The Databricks Lakehouse Platform is an open architecture that combines the best elements of data lakes and data warehouses. In this blog post, we’ll show you how to build a Customer 360 solution on the lakehouse, delivering data and insights that would typically take months of effort on legacy platforms. We will use Fivetran to ingest data from Salesforce and MySQL, then transform it using Delta Live Tables (DLT), a declarative ETL framework for building reliable, maintainable, and testable data processing pipelines. To implement a Customer 360 solution, you will need to track changes over time. We will show you how DLT seamlessly processes Change Data Capture (CDC) data, keeping the Customer 360 solution up to date.
All the code is available in this GitHub repository.

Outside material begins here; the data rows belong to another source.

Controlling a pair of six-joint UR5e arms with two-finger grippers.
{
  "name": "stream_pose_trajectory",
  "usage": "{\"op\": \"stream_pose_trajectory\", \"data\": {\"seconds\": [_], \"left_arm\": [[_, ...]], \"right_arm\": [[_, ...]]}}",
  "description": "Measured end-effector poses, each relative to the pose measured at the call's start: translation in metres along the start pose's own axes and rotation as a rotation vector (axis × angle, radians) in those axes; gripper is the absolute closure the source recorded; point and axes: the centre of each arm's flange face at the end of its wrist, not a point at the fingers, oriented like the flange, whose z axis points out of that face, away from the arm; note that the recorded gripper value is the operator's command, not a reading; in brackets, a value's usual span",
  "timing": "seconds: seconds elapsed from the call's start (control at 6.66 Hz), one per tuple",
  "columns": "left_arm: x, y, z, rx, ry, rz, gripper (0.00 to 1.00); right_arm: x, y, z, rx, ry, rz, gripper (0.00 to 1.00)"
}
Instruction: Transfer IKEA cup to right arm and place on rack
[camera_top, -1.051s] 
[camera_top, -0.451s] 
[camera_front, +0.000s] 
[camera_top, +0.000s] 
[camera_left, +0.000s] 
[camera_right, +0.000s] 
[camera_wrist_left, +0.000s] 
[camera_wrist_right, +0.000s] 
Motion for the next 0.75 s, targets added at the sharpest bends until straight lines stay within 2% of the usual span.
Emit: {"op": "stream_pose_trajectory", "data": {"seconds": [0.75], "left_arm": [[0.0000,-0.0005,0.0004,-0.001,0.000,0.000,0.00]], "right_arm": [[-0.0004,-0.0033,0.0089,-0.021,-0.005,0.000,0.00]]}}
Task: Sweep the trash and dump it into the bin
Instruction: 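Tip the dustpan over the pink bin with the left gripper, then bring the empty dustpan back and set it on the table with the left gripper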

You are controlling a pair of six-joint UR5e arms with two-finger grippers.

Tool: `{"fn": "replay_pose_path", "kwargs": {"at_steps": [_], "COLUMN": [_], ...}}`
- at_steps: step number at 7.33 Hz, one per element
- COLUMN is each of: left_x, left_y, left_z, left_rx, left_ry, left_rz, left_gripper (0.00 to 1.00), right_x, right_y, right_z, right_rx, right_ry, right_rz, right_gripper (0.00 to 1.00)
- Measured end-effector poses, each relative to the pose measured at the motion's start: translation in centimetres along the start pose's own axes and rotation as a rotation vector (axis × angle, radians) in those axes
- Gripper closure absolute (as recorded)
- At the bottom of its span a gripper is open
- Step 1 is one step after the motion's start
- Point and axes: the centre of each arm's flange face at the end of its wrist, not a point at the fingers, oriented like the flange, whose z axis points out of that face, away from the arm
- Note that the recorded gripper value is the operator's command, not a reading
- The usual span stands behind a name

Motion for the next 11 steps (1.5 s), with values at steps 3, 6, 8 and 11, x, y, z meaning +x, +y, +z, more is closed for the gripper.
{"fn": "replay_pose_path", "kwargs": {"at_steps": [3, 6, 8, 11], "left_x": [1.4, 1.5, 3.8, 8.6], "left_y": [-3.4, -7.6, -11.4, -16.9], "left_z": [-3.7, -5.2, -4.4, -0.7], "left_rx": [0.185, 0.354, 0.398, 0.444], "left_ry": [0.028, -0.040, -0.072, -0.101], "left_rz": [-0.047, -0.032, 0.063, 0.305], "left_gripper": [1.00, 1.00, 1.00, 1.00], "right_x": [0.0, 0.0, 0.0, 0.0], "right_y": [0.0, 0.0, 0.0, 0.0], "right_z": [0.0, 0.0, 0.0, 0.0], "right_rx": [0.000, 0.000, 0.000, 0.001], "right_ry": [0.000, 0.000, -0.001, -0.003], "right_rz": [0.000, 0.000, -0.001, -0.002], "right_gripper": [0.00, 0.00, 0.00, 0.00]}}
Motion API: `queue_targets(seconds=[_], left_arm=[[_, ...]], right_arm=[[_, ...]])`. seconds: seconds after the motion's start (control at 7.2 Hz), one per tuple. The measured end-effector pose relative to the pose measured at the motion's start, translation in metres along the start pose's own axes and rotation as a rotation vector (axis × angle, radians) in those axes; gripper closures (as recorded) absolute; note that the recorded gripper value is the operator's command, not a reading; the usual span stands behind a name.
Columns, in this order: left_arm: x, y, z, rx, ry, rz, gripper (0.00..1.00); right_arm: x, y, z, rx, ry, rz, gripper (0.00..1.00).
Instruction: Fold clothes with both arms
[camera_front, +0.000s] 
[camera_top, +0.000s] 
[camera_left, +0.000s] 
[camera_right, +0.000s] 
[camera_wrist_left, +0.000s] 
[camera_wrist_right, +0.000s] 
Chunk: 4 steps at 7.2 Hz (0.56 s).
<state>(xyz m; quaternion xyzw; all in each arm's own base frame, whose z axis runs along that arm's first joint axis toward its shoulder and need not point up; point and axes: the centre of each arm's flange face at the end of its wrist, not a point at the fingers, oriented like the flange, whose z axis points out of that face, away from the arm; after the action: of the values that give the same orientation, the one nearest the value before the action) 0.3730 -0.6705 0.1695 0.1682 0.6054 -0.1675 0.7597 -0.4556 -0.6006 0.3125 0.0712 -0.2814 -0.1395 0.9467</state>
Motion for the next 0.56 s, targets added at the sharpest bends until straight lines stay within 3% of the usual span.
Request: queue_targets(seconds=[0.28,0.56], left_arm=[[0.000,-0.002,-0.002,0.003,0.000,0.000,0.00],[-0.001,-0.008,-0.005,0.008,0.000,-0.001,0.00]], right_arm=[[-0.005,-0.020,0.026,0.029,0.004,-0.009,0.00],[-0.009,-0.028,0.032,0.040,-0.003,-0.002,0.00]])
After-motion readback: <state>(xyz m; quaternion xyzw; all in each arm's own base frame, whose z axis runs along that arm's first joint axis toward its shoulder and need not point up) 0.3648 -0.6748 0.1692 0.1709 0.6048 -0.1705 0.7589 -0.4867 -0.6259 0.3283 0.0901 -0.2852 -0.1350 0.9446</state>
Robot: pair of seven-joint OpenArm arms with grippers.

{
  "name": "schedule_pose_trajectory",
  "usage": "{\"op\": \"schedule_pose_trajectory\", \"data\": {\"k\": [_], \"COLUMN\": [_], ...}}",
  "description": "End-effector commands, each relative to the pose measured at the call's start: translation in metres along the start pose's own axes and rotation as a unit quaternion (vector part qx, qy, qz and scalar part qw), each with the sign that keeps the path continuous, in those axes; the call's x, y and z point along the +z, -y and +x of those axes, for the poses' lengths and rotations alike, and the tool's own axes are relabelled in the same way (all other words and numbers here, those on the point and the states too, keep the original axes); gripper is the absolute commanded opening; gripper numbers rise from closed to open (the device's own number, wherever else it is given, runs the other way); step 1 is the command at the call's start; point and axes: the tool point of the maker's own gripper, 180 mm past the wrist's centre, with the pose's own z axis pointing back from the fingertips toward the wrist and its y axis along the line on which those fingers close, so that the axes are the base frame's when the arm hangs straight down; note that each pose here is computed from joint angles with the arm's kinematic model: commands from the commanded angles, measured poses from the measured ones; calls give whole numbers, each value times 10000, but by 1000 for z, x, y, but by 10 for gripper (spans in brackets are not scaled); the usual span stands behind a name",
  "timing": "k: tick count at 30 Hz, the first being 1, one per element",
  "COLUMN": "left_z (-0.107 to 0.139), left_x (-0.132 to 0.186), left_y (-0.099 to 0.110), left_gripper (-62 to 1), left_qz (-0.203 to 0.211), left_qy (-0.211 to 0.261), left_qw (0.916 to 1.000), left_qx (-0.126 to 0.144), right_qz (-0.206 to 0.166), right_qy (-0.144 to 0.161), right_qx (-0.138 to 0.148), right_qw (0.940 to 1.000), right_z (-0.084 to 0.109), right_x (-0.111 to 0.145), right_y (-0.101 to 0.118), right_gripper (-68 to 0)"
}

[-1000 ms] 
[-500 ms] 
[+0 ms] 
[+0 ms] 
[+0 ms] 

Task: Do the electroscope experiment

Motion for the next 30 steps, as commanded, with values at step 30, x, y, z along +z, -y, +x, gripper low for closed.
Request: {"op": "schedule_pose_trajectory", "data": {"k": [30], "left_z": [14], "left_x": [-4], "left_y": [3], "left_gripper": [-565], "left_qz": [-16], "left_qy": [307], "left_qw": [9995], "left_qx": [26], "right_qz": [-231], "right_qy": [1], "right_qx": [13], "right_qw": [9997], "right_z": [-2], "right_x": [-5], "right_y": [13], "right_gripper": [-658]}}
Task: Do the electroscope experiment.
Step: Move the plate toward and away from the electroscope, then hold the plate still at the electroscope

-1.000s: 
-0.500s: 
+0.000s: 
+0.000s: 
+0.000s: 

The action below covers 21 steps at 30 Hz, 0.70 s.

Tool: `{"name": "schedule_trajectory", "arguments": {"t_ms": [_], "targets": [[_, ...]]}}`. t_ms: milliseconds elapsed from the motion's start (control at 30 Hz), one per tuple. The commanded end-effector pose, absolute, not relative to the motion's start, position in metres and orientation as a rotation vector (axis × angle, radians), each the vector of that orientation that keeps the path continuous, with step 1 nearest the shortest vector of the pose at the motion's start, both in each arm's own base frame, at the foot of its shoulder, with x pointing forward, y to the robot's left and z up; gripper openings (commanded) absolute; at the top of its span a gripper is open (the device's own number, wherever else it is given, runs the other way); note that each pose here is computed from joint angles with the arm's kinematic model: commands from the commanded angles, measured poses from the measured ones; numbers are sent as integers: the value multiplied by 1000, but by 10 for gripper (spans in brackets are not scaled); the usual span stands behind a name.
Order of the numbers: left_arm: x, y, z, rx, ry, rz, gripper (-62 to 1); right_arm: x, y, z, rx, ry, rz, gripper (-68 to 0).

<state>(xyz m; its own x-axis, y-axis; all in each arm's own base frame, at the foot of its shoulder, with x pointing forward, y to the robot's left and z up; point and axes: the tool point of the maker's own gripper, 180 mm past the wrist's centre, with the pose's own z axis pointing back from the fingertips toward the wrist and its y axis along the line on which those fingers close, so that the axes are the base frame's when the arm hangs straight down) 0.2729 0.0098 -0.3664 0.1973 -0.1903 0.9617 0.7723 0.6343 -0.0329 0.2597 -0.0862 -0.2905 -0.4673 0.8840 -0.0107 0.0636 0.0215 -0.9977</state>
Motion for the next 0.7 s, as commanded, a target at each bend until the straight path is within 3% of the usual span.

Our task: Build a unified view of multichannel customer interactions
Businesses frequently seek to comprehend the various ways in which their customers interact with their products. A clothing retailer, for example, wants to know when a customer browses their website, visits one of their store locations in person, or completes a transaction. This unified view of customer interactions, known as Customer 360, powers a slew of use cases ranging from personalized recommendations to customer segmentation. Let’s look at how the Databricks Lakehouse Platform provides tools and patterns that make this task much easier.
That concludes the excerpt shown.